Fork me on GitHub
#clojure
<
2021-11-05
>
FiVo09:11:52

I have the following problem. I have n machines which are both consumers and producers of some data. I want to distribute the data in a consistent hashing manner across the machines. Is there like a go to library for something like this in Clojure/Java? I looked at ZeroMQ and JGroups. ZeroMQ is a hassle to setup and both have don't have well maintained clojure clients. Would prefer something brokerless.

didibus15:11:03

There's Apache Ignite I believe you could checkout. It defaults to TCP/IP multicast for node discovery, or you can just statically tell it the other IPs and ports of the nodes, both are relatively easy to setup. You can also scale it to thousands+ nodes by switching to ZooKeeper discovery, but that's more annoying to setup. It's brokerless, nodes talk to each other directly. Not sure about a nice Clojure wrapper, but I tend to use interior directly with stuff like this, and find it just as easy most of the time as using a Clojure wrapper, or I guess I tend to wrap the parts I use myself haha. There's also Hazelcast, but not sure if it's free.

respatialized18:11:16

For something like this I might try just dropping both machines on to a https://tailscale.com/ network and use a CRDT to distribute the data instead of reaching for a message queue or something with a more traditional client/server setup https://github.com/smothers/cause https://github.com/aredington/schism

respatialized18:11:59

You might even get away with just using something like unison if you prefer to rely more on the filesystem https://www.cis.upenn.edu/%7Ebcpierce/unison/

dharrigan09:11:22

Would you consider Kafka? That is designed for such a thing, and would all you to have consistent partitioning based upon the partition key.

FiVo09:11:39

I mean it feels a bit overkill to setup a kafka cluster for this, that's why I was wondering if there is something without a broker in the middle.

emccue11:11:16

@finn.volkel can you go more in depth into your requirements?

FiVo13:11:25

I actually don't have super good grasp of the requirements. I expect less than 1000 msg per second per machine and msg size less than 200 bytes.

FiVo13:11:29

It's for distributed crawling. So the messages are essentially urls to be crawled by a different worker.

rutledgepaulv16:11:32

If you're in a cloud environment this might be a good use case for a queue service like AWS SQS. Your workers just read messages off the queue and delete them from the queue after successfully processing the task

rutledgepaulv16:11:18

Certainly easier if you can avoid having your processes coordinating with each other and instead pull tasks from a shared queue

emccue12:11:26

> don’t have well maintained clojure clients I’d lower your expectations there. The clojure community is very small in the scope of things and there isn’t enough time in our lives to give a proper wrapper for every useful java library. Just calling whatever well maintained java library isn’t bad at all in most cases

👍 5
💯 1
1
flowthing15:11:10

Why does sequence, when given a transducer and a coll, realize (only) the first element of the coll?

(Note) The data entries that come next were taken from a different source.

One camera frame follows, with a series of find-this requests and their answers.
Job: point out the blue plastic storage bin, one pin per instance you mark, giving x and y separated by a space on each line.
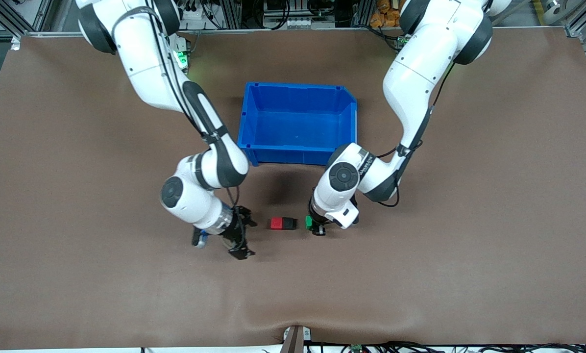
293 122

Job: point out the red cube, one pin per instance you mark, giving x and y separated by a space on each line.
276 224

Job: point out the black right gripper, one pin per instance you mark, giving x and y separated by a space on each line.
237 226

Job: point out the metal table edge bracket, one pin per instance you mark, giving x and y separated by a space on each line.
295 339

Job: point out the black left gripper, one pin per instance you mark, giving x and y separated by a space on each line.
317 220

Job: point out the orange objects pile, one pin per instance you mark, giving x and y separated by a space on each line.
386 14

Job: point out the white power strip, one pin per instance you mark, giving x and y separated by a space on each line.
195 17

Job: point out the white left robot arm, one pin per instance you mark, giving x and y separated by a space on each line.
415 73

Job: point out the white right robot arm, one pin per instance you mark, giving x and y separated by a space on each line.
146 63

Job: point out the black cube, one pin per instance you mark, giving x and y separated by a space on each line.
289 223

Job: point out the green cube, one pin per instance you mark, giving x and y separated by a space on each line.
308 223

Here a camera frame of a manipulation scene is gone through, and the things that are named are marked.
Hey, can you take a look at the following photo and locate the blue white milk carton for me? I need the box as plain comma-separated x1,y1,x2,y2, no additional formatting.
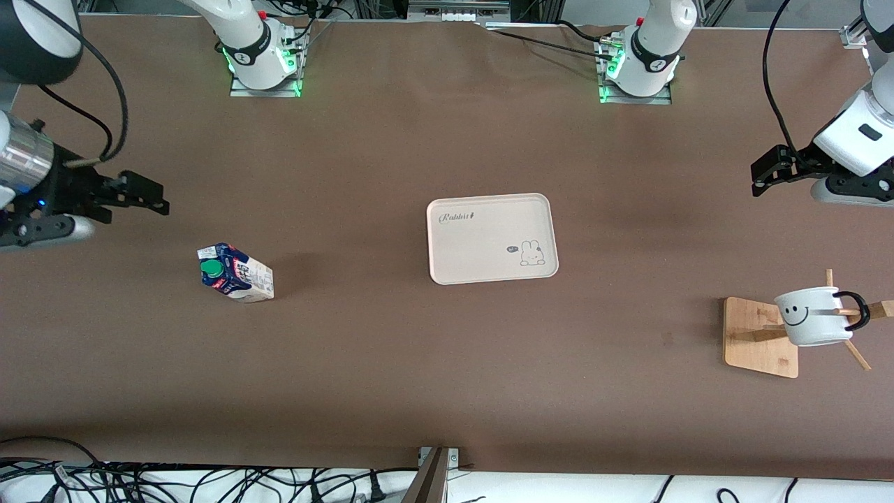
196,242,275,304

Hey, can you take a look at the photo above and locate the white smiley cup black handle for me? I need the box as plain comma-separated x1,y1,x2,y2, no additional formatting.
774,286,872,348

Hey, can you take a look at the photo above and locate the wooden cup rack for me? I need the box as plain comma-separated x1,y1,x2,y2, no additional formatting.
723,269,894,379

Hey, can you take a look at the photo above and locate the cream rabbit print tray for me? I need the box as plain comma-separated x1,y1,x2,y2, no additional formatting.
426,193,559,286

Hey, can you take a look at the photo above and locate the grey power strip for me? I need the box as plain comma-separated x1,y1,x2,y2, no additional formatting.
408,0,512,22

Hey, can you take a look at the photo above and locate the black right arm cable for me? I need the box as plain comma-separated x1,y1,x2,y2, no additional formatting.
28,0,131,166

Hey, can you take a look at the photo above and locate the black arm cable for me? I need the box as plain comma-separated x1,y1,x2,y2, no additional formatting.
28,0,131,166
761,0,812,153

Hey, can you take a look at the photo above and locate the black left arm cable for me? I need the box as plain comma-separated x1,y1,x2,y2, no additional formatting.
761,0,812,153

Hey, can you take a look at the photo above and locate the black base cable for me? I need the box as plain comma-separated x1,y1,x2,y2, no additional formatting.
485,28,617,60
555,19,615,44

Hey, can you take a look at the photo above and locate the grey metal bracket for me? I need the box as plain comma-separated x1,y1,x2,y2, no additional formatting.
401,446,462,503

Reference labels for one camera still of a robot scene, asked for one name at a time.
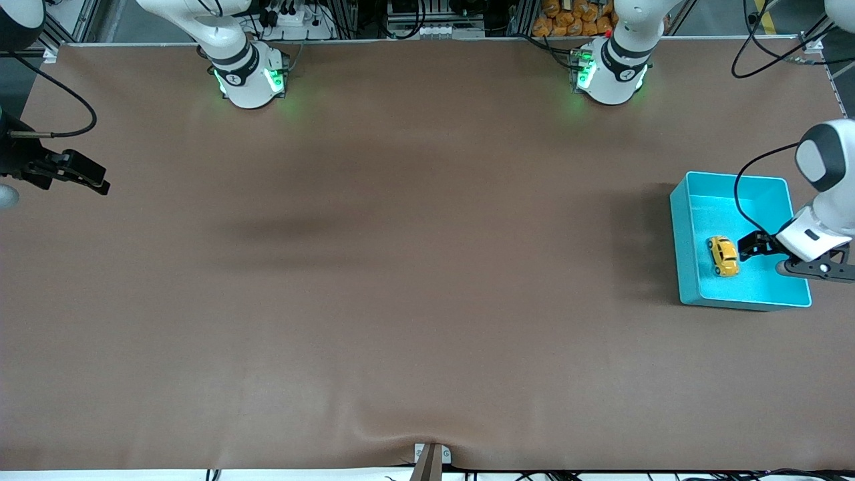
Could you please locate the yellow beetle toy car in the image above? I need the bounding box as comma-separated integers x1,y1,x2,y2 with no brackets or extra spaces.
707,235,741,277

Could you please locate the turquoise plastic bin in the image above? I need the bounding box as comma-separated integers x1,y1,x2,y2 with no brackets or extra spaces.
670,171,813,312

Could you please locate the white power strip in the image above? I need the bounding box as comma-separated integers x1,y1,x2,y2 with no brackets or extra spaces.
257,5,335,41

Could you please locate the pile of orange objects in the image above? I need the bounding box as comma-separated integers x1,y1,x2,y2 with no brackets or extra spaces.
532,0,617,38

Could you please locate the brown table mat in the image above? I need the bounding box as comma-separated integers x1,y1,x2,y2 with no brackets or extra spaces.
0,37,855,472

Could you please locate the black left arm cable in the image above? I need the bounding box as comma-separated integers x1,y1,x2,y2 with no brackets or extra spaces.
731,0,839,238

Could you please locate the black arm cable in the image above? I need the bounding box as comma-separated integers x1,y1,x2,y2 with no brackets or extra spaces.
731,0,839,238
10,52,98,138

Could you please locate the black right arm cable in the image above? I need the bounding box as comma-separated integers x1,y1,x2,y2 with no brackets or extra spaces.
10,52,98,138

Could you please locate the aluminium frame rail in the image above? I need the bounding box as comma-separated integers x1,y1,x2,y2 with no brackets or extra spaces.
41,0,101,62
798,0,855,54

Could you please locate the metal table clamp bracket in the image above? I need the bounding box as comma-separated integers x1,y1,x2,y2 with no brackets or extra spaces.
409,442,452,481

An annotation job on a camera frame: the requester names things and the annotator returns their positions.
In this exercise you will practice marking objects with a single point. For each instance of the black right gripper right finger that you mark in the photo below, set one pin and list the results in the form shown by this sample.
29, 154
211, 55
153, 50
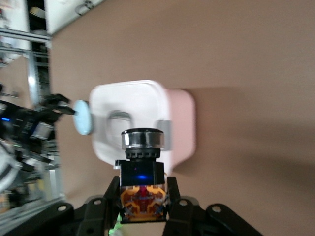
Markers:
192, 218

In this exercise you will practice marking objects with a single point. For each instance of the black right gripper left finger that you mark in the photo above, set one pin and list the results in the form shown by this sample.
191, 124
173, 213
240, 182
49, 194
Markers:
93, 216

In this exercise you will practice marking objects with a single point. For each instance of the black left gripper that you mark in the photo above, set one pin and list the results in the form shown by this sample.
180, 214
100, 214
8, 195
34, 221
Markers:
19, 123

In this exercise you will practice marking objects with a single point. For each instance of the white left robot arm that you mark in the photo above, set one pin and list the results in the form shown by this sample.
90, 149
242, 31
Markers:
7, 169

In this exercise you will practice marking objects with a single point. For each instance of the light blue round plate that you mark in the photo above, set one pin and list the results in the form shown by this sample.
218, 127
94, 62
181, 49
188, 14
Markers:
82, 118

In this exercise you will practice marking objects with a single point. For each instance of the aluminium shelf rack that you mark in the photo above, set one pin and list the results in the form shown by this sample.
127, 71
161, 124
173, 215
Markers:
32, 73

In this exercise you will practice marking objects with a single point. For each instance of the white lidded lunch box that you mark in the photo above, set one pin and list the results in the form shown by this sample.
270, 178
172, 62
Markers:
147, 103

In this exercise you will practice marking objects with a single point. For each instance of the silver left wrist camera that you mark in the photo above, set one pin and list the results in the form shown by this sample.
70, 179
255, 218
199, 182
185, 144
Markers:
42, 131

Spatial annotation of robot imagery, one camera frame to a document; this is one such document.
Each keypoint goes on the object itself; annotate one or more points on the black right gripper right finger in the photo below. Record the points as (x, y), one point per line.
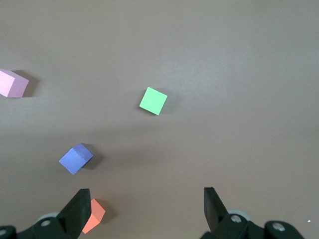
(213, 209)

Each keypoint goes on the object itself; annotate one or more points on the orange foam cube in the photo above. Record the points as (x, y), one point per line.
(96, 215)

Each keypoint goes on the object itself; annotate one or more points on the pink foam cube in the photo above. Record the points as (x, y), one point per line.
(11, 83)

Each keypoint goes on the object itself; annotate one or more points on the green foam cube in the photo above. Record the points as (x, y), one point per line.
(153, 100)

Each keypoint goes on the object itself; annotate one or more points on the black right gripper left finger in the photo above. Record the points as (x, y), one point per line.
(77, 211)

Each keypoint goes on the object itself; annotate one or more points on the purple foam cube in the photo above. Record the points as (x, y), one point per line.
(73, 160)

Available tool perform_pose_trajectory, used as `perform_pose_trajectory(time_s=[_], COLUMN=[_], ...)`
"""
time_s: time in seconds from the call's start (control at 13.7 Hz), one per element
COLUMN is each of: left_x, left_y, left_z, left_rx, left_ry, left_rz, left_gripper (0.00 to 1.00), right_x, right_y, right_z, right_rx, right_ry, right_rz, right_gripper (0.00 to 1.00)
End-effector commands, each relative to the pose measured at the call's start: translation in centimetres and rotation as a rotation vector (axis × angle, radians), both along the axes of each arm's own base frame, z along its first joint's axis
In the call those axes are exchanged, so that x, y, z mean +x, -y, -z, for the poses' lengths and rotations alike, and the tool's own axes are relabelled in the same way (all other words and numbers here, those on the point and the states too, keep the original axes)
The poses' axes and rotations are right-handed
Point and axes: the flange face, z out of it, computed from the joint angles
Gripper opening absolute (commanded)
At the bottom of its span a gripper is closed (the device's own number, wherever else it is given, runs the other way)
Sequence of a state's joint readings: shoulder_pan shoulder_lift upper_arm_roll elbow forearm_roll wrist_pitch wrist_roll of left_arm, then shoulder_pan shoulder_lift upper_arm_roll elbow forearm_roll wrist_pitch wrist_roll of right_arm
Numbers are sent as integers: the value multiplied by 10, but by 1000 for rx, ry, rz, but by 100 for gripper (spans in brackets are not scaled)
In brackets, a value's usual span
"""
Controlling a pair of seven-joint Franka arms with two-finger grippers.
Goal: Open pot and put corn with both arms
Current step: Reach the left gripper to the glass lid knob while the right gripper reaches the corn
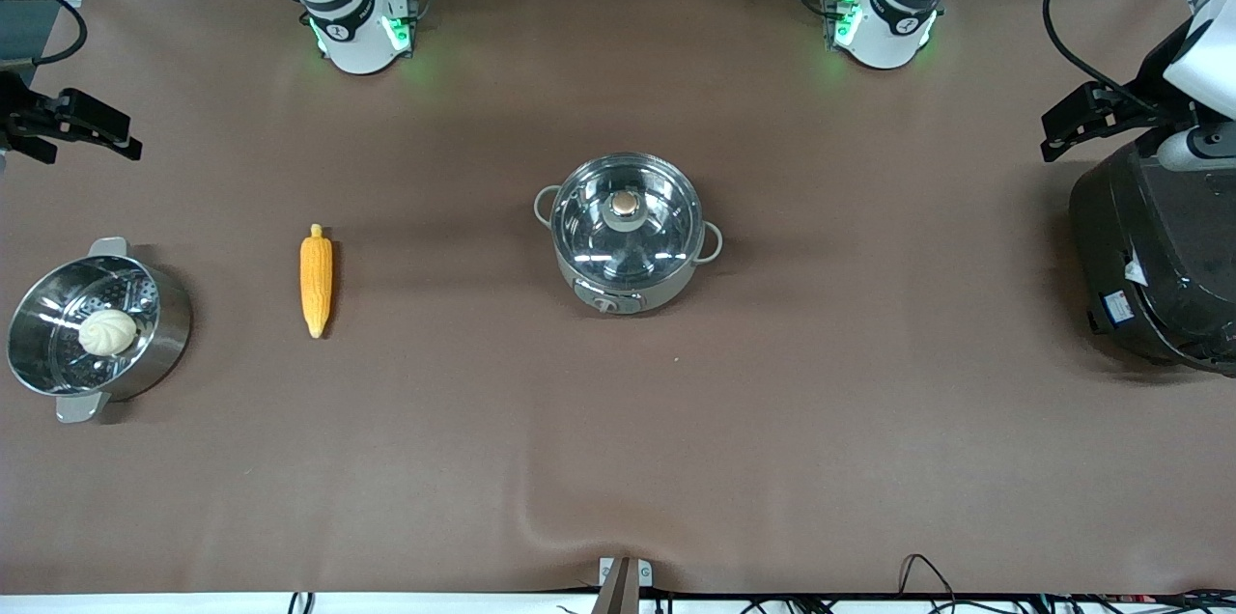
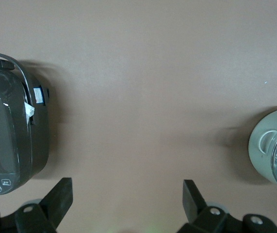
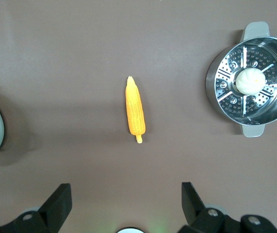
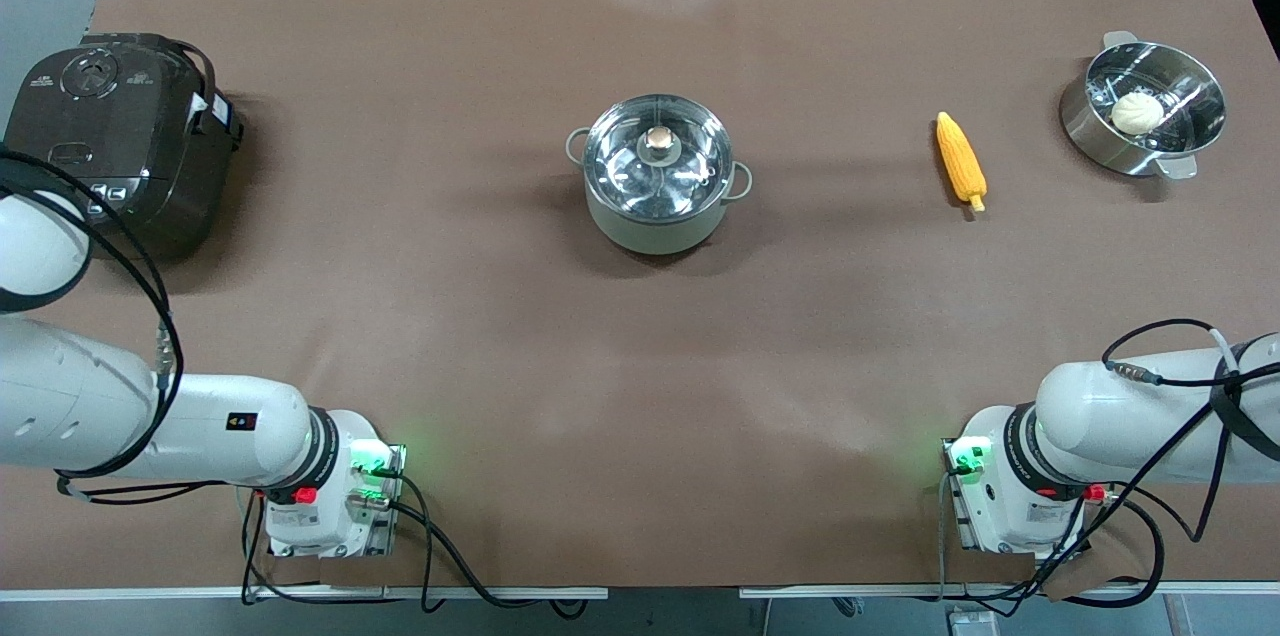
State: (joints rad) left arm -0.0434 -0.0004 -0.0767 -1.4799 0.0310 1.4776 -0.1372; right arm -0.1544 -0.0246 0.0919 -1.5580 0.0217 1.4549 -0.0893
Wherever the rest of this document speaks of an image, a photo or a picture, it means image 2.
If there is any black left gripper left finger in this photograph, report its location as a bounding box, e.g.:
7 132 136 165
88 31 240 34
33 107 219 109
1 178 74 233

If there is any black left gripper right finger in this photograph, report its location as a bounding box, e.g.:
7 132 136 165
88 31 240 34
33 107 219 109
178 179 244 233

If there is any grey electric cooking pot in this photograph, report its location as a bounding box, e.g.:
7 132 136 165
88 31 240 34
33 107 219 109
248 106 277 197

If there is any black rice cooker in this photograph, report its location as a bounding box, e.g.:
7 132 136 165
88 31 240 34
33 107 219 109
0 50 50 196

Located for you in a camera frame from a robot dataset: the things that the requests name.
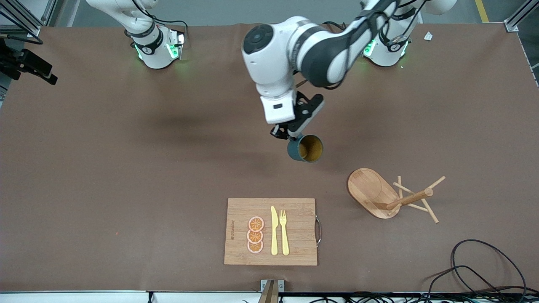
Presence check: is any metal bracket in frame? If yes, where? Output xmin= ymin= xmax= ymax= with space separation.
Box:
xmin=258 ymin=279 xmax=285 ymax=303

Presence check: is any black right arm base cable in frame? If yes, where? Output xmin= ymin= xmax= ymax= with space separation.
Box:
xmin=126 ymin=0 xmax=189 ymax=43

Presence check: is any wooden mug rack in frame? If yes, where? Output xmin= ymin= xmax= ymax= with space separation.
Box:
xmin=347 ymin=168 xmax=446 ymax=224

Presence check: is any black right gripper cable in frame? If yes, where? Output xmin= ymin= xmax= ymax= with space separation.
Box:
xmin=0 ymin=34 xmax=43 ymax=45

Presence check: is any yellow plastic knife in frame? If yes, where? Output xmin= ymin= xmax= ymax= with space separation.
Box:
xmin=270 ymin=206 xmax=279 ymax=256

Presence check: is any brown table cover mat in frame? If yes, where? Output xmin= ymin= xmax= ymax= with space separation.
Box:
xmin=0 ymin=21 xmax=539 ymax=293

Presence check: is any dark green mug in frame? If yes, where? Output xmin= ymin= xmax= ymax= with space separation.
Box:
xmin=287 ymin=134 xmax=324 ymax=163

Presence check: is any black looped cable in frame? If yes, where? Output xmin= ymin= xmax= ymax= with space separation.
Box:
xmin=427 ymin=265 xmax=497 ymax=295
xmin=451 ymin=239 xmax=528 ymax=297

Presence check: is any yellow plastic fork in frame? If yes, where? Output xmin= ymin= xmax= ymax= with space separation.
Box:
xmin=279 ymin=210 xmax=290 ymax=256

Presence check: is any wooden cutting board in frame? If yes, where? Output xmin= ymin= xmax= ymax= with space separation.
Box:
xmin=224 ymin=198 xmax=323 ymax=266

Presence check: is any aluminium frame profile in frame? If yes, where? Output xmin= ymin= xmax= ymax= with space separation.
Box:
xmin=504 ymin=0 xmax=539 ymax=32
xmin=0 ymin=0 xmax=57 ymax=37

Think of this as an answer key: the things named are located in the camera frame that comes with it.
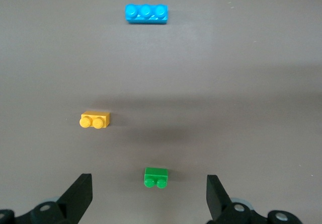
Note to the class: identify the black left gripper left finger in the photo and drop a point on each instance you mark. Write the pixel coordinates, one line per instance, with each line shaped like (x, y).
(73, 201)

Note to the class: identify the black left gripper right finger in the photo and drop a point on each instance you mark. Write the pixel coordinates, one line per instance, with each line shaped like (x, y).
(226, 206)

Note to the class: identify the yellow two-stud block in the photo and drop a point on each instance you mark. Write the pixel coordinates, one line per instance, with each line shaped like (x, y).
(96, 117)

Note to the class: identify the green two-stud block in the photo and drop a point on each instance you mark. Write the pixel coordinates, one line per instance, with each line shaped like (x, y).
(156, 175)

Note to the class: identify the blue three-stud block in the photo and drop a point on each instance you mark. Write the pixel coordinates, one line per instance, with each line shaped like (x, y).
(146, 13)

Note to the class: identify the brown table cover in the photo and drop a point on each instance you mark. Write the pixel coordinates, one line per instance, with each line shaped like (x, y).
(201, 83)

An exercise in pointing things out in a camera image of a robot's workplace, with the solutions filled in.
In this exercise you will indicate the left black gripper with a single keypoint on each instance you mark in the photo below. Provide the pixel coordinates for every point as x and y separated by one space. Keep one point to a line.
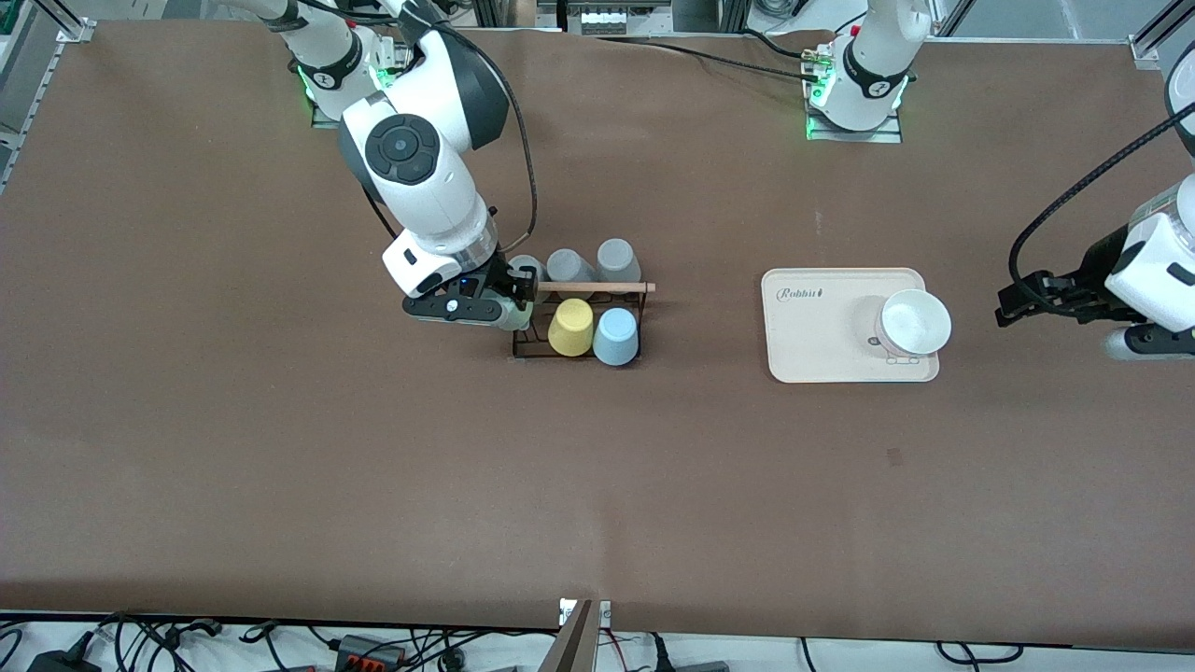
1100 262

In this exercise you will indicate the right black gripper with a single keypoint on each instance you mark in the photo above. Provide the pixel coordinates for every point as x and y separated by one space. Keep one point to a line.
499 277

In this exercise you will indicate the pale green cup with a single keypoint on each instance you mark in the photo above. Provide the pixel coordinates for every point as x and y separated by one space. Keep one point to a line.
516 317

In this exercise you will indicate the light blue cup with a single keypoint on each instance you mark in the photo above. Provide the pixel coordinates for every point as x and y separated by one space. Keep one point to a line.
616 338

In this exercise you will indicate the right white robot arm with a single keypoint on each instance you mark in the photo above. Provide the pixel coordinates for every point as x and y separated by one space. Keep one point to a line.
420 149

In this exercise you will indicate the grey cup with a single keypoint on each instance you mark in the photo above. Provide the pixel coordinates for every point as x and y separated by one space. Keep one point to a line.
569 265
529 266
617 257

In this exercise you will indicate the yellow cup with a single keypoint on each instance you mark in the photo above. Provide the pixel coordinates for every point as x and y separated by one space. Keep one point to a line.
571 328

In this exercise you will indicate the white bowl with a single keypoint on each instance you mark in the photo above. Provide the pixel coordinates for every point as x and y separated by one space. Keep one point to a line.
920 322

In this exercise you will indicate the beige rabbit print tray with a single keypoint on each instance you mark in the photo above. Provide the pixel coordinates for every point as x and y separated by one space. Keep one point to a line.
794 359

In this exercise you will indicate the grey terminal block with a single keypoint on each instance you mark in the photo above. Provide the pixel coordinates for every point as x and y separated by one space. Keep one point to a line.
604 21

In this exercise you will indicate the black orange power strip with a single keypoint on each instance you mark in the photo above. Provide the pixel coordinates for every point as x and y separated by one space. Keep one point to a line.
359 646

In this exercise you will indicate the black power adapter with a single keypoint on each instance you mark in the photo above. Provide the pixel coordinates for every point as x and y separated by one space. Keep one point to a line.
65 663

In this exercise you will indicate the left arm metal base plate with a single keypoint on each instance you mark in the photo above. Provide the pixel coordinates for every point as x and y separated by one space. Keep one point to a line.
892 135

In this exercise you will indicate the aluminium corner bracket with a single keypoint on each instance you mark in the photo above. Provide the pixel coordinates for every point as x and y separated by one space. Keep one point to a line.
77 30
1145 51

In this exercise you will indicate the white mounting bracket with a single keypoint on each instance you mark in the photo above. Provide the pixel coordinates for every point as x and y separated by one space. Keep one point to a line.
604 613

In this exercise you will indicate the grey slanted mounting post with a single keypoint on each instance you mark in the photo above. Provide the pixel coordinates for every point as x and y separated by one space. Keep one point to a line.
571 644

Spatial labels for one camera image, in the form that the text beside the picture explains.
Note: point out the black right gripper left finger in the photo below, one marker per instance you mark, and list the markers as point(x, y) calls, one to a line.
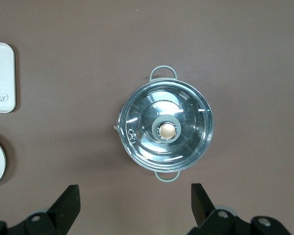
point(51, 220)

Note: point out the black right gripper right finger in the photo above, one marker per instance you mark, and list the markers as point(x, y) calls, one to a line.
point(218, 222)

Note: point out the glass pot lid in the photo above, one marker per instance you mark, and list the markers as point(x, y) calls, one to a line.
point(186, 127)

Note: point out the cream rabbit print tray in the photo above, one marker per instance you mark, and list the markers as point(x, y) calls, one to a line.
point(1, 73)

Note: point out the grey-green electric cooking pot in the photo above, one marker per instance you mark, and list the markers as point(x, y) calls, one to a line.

user=> (defn prn-inc [n] (prn n) (inc n))
#'user/prn-inc
user=> (def xs (sequence (map prn-inc) [1 2 3 4 5]))
⁣1
⁣#'user/xs

Ed15:11:07

sequence returns a lazy-seq of the application of the transducer to the collection. However, it realises the first element on initialisation, which a normal lazy-seq doesn't do.

Ed15:11:34

if you (count xs), for example, it'll realise the whole thing

flowthing15:11:41

Yes, sorry, imprecise question — I'm wondering specifically about realizing the first element on initialization.

flowthing15:11:13

That is, why sequence does that when normal lazy seqs don't.

Ed15:11:22

I think that's to do with the implementation of transducers ... I think it was explained in one of Rich's transducer talks, but I forget the actual reason right now

Alex Miller (Clojure team)15:11:33

the whole point of it is to lazily compute

Alex Miller (Clojure team)15:11:53

but sequence with a transducer is NOT a lazy seq

Alex Miller (Clojure team)15:11:34

it is incrementally computed but not lazy in the intermediate steps like other lazy seqs

dpsutton15:11:00

> When a transducer is supplied, returns a lazy sequence of applications of the transform to the items in coll(s) from the docstring of sequence.

flowthing15:11:06

Hmm. Does that mean the docstring for sequence is wrong?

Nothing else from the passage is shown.